#### Directions for this task
Only the lines from the first line of the records through the line containing "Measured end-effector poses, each" belong in the answer. Copy them exactly.

[Working data]

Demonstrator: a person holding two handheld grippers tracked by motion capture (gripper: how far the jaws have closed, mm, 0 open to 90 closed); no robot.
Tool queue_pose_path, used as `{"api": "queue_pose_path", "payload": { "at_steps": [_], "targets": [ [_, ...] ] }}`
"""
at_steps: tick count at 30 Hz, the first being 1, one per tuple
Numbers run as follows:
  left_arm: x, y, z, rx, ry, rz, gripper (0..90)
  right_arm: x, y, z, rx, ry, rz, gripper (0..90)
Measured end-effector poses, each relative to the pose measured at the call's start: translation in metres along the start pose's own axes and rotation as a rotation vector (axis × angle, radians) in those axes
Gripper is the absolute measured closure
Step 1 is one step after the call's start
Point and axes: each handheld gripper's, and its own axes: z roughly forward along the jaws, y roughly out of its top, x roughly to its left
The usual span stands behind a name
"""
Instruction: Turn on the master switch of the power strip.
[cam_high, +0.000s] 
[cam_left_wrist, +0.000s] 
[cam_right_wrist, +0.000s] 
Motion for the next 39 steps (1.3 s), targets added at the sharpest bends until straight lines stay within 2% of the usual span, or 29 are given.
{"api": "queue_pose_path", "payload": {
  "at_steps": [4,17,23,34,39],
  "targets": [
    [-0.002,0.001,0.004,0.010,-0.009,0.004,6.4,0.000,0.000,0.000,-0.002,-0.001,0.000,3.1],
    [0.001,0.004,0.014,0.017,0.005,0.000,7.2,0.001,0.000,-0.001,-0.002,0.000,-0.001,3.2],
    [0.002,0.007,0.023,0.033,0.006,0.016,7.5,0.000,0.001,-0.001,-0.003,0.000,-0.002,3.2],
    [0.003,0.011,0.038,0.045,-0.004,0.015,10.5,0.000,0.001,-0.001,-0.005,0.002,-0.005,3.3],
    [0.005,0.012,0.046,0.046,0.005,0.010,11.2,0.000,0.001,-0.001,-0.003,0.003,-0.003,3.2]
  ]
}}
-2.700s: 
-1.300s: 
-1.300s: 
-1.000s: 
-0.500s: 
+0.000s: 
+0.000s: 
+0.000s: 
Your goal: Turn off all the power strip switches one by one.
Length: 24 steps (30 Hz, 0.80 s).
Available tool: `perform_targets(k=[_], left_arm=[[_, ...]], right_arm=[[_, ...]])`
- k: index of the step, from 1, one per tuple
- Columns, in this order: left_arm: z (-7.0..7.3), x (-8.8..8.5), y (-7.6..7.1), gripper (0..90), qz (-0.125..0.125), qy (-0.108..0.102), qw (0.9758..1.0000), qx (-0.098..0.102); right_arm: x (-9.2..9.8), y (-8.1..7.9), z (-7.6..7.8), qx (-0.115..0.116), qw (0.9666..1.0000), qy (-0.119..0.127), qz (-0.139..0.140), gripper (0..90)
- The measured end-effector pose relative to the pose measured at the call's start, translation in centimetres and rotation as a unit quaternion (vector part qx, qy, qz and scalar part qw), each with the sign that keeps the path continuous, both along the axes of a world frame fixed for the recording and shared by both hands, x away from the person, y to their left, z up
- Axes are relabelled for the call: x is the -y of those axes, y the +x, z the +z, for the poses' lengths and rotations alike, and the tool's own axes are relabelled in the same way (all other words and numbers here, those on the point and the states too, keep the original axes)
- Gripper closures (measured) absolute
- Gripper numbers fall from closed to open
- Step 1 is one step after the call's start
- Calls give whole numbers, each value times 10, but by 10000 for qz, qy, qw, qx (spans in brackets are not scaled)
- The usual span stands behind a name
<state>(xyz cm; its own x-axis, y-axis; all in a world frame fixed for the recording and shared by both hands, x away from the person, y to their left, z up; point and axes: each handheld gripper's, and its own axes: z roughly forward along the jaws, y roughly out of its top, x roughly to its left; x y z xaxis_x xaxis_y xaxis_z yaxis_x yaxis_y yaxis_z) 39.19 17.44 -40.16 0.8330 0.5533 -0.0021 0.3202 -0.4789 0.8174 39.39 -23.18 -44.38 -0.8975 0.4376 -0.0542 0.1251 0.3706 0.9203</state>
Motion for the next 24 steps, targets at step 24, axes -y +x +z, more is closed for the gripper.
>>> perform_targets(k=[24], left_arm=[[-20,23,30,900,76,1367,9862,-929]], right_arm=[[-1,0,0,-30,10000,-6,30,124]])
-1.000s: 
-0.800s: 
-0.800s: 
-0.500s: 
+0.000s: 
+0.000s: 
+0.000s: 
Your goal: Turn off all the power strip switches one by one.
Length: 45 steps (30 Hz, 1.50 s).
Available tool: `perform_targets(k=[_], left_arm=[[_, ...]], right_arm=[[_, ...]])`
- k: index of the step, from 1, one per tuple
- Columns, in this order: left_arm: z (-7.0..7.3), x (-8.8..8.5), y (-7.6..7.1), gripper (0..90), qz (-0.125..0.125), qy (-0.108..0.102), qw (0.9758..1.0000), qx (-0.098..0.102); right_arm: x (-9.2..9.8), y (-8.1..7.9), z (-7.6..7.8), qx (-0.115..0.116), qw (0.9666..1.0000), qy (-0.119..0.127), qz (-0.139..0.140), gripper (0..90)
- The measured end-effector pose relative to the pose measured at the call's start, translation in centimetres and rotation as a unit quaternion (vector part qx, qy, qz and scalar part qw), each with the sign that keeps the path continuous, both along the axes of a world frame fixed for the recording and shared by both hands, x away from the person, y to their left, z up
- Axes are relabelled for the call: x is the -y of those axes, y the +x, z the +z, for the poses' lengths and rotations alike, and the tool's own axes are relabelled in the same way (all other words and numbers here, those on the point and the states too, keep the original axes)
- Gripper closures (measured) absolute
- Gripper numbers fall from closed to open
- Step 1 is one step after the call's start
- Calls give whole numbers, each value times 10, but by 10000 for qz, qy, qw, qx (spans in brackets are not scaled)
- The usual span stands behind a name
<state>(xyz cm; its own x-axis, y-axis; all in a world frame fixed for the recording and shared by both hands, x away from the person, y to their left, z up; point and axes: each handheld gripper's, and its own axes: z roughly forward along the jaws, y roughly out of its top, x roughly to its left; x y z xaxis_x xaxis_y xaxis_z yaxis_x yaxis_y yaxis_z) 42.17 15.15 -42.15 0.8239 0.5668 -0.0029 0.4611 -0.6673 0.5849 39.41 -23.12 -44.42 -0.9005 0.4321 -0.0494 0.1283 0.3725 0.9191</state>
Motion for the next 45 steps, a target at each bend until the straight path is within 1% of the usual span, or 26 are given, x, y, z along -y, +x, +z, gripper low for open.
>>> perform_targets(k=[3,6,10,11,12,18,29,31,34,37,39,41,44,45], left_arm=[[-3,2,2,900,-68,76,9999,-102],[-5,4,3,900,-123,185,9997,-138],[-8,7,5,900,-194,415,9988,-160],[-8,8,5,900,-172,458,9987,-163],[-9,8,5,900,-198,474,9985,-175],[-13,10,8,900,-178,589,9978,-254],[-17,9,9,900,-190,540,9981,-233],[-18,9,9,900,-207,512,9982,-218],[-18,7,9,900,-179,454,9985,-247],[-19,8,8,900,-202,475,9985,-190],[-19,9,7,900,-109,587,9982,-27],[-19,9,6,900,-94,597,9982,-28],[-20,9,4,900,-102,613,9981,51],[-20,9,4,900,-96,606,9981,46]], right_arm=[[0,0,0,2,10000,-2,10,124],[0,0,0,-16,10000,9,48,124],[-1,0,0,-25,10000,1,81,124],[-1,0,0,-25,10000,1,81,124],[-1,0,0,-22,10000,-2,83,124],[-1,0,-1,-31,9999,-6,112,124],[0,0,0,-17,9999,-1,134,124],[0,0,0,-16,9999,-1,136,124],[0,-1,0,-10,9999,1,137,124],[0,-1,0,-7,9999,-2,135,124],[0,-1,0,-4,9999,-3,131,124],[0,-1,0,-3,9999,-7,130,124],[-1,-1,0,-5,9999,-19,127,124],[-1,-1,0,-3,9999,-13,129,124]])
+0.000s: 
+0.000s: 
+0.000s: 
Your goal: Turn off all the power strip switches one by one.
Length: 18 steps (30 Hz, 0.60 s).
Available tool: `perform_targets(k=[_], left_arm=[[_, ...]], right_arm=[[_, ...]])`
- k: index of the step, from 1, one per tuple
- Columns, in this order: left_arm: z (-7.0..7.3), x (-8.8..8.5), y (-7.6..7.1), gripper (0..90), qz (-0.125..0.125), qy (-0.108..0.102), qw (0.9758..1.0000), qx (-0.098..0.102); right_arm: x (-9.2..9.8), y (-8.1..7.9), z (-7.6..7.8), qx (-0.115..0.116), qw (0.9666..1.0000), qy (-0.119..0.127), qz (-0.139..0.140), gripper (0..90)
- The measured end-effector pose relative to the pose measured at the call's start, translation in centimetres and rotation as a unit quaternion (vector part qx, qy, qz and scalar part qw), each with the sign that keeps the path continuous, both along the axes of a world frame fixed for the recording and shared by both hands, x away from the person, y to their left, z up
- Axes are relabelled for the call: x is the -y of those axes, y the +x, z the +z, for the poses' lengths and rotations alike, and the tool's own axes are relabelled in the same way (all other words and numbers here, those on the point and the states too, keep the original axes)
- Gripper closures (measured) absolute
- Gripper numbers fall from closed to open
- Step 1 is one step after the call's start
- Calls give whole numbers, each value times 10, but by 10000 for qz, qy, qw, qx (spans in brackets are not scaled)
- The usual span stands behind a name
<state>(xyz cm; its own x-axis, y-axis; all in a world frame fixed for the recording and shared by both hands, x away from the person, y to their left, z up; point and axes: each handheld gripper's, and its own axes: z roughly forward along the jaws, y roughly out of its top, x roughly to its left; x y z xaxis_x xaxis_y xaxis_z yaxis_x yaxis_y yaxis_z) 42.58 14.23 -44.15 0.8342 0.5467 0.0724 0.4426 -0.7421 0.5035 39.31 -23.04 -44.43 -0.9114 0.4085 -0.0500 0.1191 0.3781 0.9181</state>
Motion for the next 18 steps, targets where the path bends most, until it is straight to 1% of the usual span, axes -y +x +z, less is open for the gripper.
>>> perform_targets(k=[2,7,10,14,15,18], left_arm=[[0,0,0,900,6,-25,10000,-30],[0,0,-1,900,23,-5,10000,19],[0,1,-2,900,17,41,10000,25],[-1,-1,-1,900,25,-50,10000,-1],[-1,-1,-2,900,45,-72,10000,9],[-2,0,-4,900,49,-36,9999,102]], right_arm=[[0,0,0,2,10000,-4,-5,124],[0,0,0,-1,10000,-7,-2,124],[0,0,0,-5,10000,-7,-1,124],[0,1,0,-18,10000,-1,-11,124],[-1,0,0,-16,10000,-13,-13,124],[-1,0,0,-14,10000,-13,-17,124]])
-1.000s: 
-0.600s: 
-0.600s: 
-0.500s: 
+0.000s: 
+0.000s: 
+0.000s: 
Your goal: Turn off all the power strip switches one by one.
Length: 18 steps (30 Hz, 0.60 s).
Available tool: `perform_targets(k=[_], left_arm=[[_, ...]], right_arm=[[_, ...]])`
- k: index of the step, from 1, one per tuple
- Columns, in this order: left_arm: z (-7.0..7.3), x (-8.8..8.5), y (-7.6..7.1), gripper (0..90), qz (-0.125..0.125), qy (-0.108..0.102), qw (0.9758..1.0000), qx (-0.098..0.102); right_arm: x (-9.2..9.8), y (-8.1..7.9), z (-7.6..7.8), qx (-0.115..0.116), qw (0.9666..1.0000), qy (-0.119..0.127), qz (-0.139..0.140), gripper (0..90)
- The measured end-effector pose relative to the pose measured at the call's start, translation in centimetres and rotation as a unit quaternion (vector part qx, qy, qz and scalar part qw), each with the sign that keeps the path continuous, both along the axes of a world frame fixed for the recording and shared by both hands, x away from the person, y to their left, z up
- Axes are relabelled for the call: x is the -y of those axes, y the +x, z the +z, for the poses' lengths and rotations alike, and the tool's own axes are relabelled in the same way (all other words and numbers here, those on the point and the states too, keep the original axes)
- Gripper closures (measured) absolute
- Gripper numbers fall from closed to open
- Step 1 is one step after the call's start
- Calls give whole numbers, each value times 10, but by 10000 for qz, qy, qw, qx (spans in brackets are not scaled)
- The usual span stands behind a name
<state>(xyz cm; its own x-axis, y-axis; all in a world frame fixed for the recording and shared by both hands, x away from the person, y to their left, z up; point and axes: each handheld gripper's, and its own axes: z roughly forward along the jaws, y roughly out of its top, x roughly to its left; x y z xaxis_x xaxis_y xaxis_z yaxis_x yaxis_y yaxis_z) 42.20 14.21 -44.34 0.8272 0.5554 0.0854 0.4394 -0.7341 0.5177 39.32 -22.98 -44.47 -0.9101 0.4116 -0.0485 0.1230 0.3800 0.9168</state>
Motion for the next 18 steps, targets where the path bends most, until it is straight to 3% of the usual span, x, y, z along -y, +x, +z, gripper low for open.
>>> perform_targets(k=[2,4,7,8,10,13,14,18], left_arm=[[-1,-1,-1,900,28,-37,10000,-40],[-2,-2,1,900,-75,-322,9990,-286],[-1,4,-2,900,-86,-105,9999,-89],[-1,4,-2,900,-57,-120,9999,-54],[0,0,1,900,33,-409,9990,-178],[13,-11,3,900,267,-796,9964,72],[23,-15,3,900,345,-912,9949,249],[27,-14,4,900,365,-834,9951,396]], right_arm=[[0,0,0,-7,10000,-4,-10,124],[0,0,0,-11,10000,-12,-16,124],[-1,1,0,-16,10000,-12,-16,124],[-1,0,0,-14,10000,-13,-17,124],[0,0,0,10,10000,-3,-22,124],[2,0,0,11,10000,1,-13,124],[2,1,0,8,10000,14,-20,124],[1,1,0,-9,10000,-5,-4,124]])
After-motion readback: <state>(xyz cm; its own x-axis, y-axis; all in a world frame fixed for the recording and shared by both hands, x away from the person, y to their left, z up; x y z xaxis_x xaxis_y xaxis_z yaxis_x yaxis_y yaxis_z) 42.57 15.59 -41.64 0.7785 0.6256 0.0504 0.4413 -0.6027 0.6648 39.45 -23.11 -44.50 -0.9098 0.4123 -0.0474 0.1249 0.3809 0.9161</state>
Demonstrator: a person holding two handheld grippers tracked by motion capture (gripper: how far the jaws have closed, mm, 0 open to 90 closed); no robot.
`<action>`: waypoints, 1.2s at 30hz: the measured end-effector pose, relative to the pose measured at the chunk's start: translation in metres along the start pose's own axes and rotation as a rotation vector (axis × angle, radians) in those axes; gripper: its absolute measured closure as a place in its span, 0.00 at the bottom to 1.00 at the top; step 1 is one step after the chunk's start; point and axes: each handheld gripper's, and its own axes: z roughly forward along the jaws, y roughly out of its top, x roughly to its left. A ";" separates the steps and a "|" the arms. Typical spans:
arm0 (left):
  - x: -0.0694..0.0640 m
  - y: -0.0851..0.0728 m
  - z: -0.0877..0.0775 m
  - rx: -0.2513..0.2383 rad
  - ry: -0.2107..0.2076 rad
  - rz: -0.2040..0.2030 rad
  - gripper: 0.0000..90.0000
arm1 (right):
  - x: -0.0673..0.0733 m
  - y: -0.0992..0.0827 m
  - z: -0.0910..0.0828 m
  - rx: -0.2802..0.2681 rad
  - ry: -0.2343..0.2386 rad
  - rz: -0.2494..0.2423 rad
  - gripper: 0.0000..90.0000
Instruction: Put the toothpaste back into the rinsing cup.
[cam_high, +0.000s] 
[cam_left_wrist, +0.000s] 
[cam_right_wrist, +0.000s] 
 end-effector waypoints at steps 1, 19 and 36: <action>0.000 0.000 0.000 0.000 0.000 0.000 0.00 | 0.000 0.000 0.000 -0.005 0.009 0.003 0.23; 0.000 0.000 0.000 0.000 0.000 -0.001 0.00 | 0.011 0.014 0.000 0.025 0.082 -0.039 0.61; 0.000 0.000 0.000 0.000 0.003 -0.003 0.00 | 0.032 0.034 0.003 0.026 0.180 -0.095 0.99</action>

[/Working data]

#### Solved exercise
Demonstrator: a person holding two handheld grippers tracked by motion capture (gripper: how far the jaws have closed, mm, 0 open to 90 closed); no robot.
Tool queue_pose_path, used as `{"api": "queue_pose_path", "payload": { "at_steps": [_], "targets": [ [_, ...] ] }}`
"""
at_steps: tick count at 30 Hz, the first being 1, one per tuple
Numbers run as follows:
  left_arm: x, y, z, rx, ry, rz, gripper (0..90)
  right_arm: x, y, z, rx, ry, rz, gripper (0..90)
Measured end-effector poses, each relative to the pose measured at the call's start: translation in metres along the start pose's own axes and rotation as a rotation vector (axis × angle, radians) in those axes

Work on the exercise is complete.